IMPORTANCIA DE LA CONCIENCIA FONOLÓGICA EN LA LECTOESCRITURA

Muchas personas consideran que la lectoescritura se inicia con el reconocimiento de las letras, sin embargo, ésta se inicia mucho antes. De hecho, para un aprendizaje exitoso de la lectura y escritura es necesario que se desarrollen previamente una serie de habilidades, entre las que destaca el desarrollo de la conciencia fonológica.  

La conciencia fonológica es la capacidad que tenemos las personas para procesar el lenguaje oral, segmentarlo y discriminar cada una de sus unidades (palabras, sílabas y fonemas); siendo capaces de manipular estos segmentos mentalmente, es decir: contar, añadir, suprimir…lo que podríamos resumir como “jugar con ellos”. 

Está científicamente consensuado que el desarrollo de las habilidades fonológicas es un pilar fundamental para el aprendizaje lectoescritor, estimando que influye más en la escritura que en la lectura. 

Dentro de la conciencia fonológica existen varios niveles:

  • Conciencia léxica: centrada en las palabras. 
  • Conciencia intrasilábica: centrada en encontrar similitudes y diferencias entre los sonidos iniciales y finales en sílabas. Dentro de este nivel entraría la rima
  • Conciencia silábica: centrada en las sílabas. 
  • Conciencia fonémica: centrada en los fonemas (sonidos que forman las palabras). 

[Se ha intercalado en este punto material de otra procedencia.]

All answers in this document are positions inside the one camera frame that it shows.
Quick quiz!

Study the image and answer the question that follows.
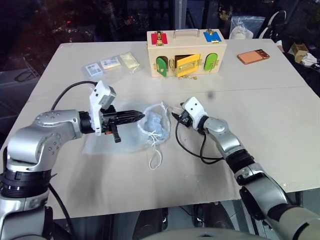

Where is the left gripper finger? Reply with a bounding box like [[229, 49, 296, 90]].
[[116, 115, 145, 125], [116, 109, 146, 118]]

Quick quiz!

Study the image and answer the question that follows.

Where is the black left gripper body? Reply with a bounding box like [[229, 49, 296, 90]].
[[100, 104, 123, 144]]

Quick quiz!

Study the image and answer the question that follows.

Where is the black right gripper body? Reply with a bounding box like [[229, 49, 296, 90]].
[[177, 109, 195, 128]]

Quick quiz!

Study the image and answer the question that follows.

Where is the white mesh drawstring bag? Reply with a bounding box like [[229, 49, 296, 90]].
[[137, 100, 172, 171]]

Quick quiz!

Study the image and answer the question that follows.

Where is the light blue towel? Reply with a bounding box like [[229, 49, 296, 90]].
[[144, 111, 169, 138]]

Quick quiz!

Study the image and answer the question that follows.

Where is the clear plastic bag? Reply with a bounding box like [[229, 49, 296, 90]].
[[81, 100, 151, 155]]

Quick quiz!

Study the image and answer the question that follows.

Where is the clear zip bag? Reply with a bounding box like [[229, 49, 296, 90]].
[[229, 15, 266, 40]]

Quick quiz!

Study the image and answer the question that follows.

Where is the white printed packet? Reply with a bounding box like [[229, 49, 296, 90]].
[[83, 63, 105, 79]]

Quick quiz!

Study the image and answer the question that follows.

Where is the wooden lock box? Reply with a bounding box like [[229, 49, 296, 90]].
[[145, 29, 228, 80]]

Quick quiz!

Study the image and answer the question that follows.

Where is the yellow printed packet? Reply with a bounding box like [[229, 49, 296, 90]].
[[99, 56, 121, 72]]

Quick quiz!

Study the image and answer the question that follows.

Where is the orange smartphone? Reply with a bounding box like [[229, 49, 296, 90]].
[[237, 48, 272, 65]]

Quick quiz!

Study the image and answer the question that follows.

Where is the silver robot torso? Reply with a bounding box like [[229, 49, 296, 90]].
[[171, 226, 252, 240]]

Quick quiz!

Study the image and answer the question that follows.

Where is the black and white chair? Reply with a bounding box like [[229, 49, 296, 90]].
[[256, 9, 289, 43]]

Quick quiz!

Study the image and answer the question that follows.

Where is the small cardboard box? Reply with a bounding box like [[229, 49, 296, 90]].
[[290, 41, 311, 63]]

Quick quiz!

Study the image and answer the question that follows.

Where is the crumpled white cloth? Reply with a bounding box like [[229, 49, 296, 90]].
[[299, 52, 319, 66]]

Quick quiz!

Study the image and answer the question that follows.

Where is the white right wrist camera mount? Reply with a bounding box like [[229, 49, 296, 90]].
[[183, 97, 209, 126]]

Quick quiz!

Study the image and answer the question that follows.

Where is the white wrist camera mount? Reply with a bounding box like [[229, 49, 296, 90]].
[[183, 97, 209, 126], [87, 80, 117, 137]]

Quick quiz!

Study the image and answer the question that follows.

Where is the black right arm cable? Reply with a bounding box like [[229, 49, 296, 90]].
[[174, 119, 227, 165]]

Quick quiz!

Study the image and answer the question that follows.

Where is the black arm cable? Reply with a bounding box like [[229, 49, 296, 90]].
[[50, 80, 99, 111], [174, 119, 227, 165]]

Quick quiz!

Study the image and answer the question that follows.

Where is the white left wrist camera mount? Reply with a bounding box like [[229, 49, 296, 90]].
[[87, 80, 117, 137]]

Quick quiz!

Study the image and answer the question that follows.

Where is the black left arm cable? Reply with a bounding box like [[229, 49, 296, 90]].
[[50, 80, 99, 111]]

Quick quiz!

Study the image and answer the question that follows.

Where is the black coiled floor cable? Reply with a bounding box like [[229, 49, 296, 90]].
[[14, 67, 39, 83]]

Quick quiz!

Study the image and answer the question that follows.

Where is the black robot body cable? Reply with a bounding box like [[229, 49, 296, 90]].
[[48, 183, 77, 240]]

Con respecto a la conciencia léxica, pretende que el aprendiz tome conciencia de que las palabras son unidades diferentes, por lo que su repercusión en la lectoescritura se manifiesta en la reducción de errores al separar las palabras en la escritura. 

En cuanto a la conciencia intrasilábica, la sensibilidad de la rima, aunque no es uno de los niveles más importantes, va a potenciar el desarrollo del conocimiento fonológico.  

Siguiendo con la conciencia silábica, ésta va a potenciar el aprendizaje de la lectoescritura, especialmente en lenguas con estructura silábica como el castellano, favoreciendo a la fluidez lectora (los alumnos que no la desarrollen van a leer de forma menos fluida al no saber claramente dónde empieza y termina cada sílaba) y a la precisión al escribir (van a cometer menos errores de omisión, sustitución, etc. de sílabas).

Por último, en cuanto a la conciencia fonémica, va a influir en el primer nivel para la adquisición de la lectoescritura, que es el de discriminar y categorizar los fonemas (sonidos). 

Es importante tener en cuenta que la conciencia fonológica tiene una parte que es innata, pero otra que no, por lo que es una habilidad que se debe estimular para conseguir su desarrollo, en niños con y sin dificultades. El entrenamiento de la conciencia debe iniciarse en Educación Infantil, como una intervención preventiva que garantice que los niños y niñas estén preparados para adquirir con éxito los aprendizajes posteriores, e ir perdiendo influencia progresivamente a medida que pasan los cursos. En el caso de la conciencia léxica, intrasilábica y silábica, estas pueden iniciarse entre los 3-4 años; sin embargo, la conciencia fonémica debe iniciarse simultáneamente con el aprendizaje de la lectura, en torno a los 5-6 años (ya que se ha demostrado que los programas en los que se trabajan conjuntamente son más eficientes que en los que se trabajan por separado o solo uno de los aspectos).

Las tareas de conciencia fonológica son, además, una herramienta perfecta para el desarrollo de otras habilidades necesarias para el aprendizaje de la lectoescritura como el vocabulario.  

La mayoría de los niños adquieren la conciencia fonológica sin problemas, pero cuando se presenta una dificultad en la lectoescritura es muy importante valorarla para comprobar si tienen alguna dificultad con esta habilidad y, de ser así, comenzar con un plan de intervención más específico que les ayude a su correcta adquisición.